I initially thought we couldn’t override the endpoint. However, after re-reading the code, I realized we can implement our own AwsClientFactory and point to it via the catalog property client.factory. That would let us call endpointOverride(...) in the client builder.
I’ll validate whether we can run the tests against LocalStack with this approach. Thanks!
| @Config("iceberg.encryption.kms-impl") | ||
| @ConfigDescription("KMS implementation class for Iceberg table encryption") |
There was a problem hiding this comment.
We shouldn't expose Java class name to users. Please introduce a new enum and map to class name internally.
Also, don't forget updating iceberg.md.
There was a problem hiding this comment.
According to the Iceberg documentation, both encryption.kms-type and encryption.kms-impl appear to be public configuration options. However, in Iceberg 1.10.1 and also in the latest main branch, encryption.kms-type doesn’t seem to be referenced/used in the code, and users effectively must set encryption.kms-impl all the time.
Also, I think we should keep some extensibility here because there are users who use KMS providers outside of major clouds like AWS/GCP (including myself). For consistency with other configuration surfaces (e.g., catalog configs) I’m currently leaning toward accepting the Java class name for now, and then later switching to an enum-based selection once Iceberg formalizes/supports kms-type (or an equivalent stable interface). Ideally we can evolve this to an internal enum → class mapping when Iceberg’s interface becomes clearer.
What do you think, @ebyhr? Another reasonable option is to wait to merge until Iceberg finalizes this interface, but I’m trying to balance that with keeping room for non-cloud KMS implementations.
There was a problem hiding this comment.
encryption.kms-type doesn’t seem to be referenced/used in the code
Did you confirm apache/iceberg#15272?. We don't need to wait for 1.11.0 for using KMS type anyway. We can introduce iceberg.encryption.kms-type and internally set encryption.kms-impl.
I’m currently leaning toward accepting the Java class name for now, and then later switching to an enum-based selection once Iceberg formalizes/supports kms-type (or an equivalent stable interface).
The expected order is different. We should begin with the strictest option, such as an enum-based approach, and only allow arbitrary options if that proves too restrictive. Note that we generally avoid such generic options in this project.
There was a problem hiding this comment.
Thanks. I read your Iceberg PR.
One question to confirm: are you saying it’s acceptable to implement this logic on the Trino side without waiting for the next Iceberg release?

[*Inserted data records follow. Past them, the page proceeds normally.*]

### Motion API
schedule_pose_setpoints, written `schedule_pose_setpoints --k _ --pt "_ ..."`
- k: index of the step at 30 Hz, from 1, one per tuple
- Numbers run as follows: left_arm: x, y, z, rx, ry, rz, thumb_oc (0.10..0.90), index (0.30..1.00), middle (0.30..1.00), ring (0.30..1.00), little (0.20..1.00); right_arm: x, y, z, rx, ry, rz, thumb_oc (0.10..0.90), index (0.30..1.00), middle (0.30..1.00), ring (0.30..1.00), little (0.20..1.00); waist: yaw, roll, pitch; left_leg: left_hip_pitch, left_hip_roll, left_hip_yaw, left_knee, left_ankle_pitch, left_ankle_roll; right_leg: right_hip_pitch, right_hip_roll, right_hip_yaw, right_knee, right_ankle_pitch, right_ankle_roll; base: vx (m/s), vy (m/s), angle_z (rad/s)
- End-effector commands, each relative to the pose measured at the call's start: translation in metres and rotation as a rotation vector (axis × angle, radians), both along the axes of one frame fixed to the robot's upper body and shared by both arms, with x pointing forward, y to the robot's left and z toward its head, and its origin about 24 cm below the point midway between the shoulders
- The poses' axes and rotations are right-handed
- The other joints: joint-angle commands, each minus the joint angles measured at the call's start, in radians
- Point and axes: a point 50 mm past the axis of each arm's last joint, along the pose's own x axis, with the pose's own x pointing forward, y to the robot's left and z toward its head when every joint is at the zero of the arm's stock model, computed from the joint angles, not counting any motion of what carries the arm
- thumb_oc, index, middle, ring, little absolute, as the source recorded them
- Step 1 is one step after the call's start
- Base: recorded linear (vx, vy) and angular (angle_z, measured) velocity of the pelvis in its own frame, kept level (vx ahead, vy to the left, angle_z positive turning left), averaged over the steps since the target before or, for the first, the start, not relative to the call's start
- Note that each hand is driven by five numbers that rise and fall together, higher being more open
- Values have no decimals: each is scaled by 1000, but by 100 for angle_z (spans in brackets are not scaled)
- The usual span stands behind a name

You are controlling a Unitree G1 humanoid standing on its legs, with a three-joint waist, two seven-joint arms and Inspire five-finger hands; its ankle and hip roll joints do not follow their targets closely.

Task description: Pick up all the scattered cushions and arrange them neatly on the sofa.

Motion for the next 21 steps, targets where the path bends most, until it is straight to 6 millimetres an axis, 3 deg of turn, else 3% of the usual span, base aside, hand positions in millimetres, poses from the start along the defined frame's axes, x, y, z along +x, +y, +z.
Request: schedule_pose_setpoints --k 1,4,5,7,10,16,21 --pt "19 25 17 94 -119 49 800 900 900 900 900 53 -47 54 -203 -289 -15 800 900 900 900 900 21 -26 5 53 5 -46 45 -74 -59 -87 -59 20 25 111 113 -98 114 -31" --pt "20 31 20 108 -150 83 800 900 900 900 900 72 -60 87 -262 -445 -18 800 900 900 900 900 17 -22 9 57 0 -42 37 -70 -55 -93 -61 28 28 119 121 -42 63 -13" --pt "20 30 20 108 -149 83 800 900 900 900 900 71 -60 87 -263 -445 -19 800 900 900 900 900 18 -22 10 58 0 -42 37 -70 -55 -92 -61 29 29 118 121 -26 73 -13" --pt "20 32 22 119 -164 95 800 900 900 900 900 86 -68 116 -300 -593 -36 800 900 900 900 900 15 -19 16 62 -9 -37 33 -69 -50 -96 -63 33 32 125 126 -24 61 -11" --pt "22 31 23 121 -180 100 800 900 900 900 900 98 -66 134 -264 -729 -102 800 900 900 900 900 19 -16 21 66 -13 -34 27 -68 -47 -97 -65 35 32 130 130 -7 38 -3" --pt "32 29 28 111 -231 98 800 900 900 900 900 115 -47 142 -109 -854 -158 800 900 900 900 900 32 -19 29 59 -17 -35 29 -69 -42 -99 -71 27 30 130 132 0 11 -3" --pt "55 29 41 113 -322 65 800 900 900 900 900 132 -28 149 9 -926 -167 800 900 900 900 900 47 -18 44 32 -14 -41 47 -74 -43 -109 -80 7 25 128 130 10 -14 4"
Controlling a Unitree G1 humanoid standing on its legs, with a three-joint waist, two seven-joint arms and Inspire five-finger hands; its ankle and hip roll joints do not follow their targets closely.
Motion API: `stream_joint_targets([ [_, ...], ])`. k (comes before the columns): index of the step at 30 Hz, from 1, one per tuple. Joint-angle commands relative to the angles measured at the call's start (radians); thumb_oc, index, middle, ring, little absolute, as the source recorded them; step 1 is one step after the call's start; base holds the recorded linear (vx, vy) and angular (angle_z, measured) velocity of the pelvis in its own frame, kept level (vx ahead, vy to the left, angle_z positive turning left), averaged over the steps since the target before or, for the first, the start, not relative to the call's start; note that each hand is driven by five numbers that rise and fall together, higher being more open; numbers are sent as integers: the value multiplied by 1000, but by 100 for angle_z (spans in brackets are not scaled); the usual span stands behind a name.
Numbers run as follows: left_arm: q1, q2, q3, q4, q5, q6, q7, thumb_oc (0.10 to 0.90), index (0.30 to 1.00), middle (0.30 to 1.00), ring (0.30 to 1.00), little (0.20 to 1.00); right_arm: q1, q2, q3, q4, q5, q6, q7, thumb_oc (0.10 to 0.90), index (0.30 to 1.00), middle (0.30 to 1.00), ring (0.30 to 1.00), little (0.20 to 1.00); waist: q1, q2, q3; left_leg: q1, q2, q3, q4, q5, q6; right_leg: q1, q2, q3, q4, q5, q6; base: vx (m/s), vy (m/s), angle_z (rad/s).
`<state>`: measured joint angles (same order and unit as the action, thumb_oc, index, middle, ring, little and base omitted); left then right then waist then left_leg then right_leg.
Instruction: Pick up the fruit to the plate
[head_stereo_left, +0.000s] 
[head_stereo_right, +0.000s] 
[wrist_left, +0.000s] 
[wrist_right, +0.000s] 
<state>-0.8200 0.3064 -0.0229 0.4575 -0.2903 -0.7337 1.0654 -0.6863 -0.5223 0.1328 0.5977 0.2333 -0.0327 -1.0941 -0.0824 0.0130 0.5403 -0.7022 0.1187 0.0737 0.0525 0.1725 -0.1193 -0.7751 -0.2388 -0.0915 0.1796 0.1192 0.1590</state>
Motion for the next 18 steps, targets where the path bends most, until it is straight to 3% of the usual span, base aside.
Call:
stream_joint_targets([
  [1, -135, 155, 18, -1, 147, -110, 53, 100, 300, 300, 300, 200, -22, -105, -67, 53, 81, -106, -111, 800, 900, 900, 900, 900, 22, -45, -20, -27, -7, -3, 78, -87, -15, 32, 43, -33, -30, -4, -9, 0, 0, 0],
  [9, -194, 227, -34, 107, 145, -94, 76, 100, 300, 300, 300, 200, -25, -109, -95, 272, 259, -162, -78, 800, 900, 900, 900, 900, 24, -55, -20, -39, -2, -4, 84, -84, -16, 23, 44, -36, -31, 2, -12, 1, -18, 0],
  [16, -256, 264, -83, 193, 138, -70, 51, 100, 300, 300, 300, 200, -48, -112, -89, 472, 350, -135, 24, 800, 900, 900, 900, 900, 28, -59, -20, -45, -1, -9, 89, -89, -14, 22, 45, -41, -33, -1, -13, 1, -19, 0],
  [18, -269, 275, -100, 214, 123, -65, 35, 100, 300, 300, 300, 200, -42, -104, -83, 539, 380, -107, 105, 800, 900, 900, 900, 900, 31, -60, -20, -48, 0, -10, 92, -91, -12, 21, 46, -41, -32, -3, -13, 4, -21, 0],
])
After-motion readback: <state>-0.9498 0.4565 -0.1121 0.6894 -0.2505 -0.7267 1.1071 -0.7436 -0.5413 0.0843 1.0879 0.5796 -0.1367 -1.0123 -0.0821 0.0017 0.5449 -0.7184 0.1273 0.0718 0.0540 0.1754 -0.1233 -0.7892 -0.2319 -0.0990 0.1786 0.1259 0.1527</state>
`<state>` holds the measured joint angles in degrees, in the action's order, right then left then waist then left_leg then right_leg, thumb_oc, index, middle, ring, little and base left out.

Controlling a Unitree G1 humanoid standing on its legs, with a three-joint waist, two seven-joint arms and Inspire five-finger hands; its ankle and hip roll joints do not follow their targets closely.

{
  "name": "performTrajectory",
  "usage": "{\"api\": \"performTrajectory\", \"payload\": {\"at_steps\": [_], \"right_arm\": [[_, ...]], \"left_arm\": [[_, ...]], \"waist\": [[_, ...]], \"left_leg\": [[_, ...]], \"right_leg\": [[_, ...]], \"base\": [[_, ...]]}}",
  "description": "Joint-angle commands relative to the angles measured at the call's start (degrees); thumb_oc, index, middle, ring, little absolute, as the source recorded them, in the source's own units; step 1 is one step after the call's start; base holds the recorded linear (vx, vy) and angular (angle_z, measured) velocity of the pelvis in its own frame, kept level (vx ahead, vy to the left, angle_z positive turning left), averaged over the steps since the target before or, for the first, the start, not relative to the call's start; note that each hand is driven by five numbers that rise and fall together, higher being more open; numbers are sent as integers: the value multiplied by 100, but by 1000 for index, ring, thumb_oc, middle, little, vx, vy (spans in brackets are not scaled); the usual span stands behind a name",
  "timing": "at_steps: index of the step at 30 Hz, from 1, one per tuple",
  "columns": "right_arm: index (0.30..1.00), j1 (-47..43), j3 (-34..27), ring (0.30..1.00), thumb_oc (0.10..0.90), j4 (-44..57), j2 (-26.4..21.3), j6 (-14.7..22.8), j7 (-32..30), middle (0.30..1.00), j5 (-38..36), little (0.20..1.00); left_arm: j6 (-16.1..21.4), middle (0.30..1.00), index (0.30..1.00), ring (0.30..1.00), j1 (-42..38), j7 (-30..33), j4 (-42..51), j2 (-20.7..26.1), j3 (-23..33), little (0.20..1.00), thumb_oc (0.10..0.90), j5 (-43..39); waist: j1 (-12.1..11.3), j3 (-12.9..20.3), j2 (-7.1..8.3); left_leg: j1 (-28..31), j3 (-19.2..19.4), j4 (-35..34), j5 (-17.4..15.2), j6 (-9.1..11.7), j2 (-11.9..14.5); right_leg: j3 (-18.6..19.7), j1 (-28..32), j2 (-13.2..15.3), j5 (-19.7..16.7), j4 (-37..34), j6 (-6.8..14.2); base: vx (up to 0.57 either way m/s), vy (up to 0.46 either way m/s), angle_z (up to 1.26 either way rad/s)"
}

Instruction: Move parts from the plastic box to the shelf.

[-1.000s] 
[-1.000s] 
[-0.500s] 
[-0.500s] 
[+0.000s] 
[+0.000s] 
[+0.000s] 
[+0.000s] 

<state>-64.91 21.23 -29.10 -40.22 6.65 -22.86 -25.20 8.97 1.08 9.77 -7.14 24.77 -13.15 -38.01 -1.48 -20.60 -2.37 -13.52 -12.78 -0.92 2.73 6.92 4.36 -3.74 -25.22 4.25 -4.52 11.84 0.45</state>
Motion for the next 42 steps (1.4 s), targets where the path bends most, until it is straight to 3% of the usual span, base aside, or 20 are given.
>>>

For example, we could expose only the iceberg.encryption.kms-type property in Trino, and then internally set Iceberg’s encryption.kms-impl to the appropriate implementation class based on that value.
Also, my understanding is that KMS APIs don’t have an industry-standard interface like the S3 API for object storage. In particular, users who enable encryption often build their own KMS around on-prem HSMs or similar systems. Given that context, I assume Iceberg exposes kms-impl to allow users to plug in their own implementation. That said, I understand the point that Trino generally shouldn’t expect users to configure a Java class name directly, or, put differently, to distribute arbitrary jars/classes via configuration.
In that case, is there a good way to leave room for users outside cloud environments to customize KMS behavior without forking Trino? And is supporting that kind of extensibility something you’d consider in scope?
| requireNonNull(schemaTableName, "schemaTableName is null"); | ||
| requireNonNull(tableSchemaJson, "tableSchemaJson is null"); | ||
| columns = ImmutableList.copyOf(requireNonNull(columns, "columns is null")); | ||
| storageProperties = ImmutableMap.copyOf(requireNonNull(storageProperties, "storageProperties is null")); |
There was a problem hiding this comment.
We don't use requireNonNull with ImmutableMap.copyOf.
| if (catalogKmsClient != null) { | ||
| return catalogKmsClient; | ||
| } | ||
| catalogKmsClient = EncryptionUtil.createKmsClient(properties); |
There was a problem hiding this comment.
I don't think calling EncryptionUtil.createKmsClient with table properties will work against a real KMS. As I understand it, it requires credentials provided via catalog properties.
This illustrates why we don't allow such generic implementations. It becomes very easy to ship a broken implementation.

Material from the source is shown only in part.